ABOUT THIS EXERCISE: For the data that follows, report how many lines include the string "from", and write the number alone.

######

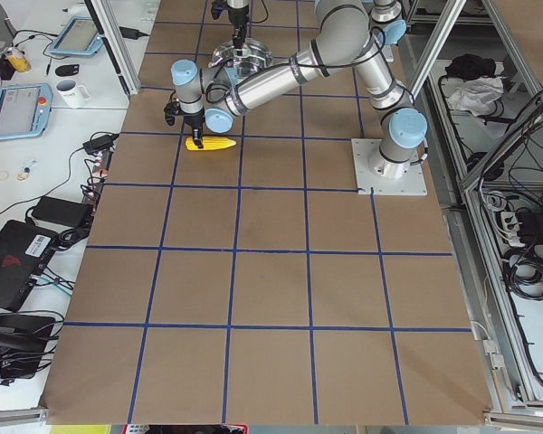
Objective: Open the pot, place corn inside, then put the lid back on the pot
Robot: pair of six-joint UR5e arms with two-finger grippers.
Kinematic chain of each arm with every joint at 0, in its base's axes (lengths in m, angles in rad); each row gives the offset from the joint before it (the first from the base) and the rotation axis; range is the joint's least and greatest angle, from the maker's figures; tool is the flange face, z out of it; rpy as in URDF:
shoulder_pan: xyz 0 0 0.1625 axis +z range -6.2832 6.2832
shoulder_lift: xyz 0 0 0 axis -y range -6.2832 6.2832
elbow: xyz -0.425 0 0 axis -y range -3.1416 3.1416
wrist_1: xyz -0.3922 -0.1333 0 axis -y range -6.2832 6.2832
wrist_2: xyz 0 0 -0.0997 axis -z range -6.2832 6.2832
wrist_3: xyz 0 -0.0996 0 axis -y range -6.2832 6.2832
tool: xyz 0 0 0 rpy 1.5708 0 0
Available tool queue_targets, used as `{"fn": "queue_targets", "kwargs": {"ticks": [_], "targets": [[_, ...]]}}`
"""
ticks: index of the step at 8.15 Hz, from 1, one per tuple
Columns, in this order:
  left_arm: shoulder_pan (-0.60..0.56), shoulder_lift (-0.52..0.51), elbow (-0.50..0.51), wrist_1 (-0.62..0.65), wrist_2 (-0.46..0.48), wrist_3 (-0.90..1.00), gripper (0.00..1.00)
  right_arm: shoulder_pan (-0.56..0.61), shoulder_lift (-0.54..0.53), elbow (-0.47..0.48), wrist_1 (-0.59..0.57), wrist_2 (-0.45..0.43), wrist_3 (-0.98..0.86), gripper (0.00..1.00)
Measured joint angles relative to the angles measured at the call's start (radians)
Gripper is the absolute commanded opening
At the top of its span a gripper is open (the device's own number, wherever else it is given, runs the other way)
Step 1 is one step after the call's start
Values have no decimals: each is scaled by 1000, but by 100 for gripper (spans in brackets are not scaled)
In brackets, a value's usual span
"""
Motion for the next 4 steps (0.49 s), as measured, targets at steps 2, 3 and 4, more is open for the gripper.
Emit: {"fn": "queue_targets", "kwargs": {"ticks": [2, 3, 4], "targets": [[-2, 40, 5, -29, 13, -3, 0, -1, -3, -5, 2, -5, 0, 11], [-3, 76, 7, -101, 15, -3, 0, -1, -14, -8, 3, -7, -1, 11], [-4, 116, 9, -179, 15, -5, 0, -2, -41, -10, 5, -8, -4, 9]]}}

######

RESULT BELOW: 2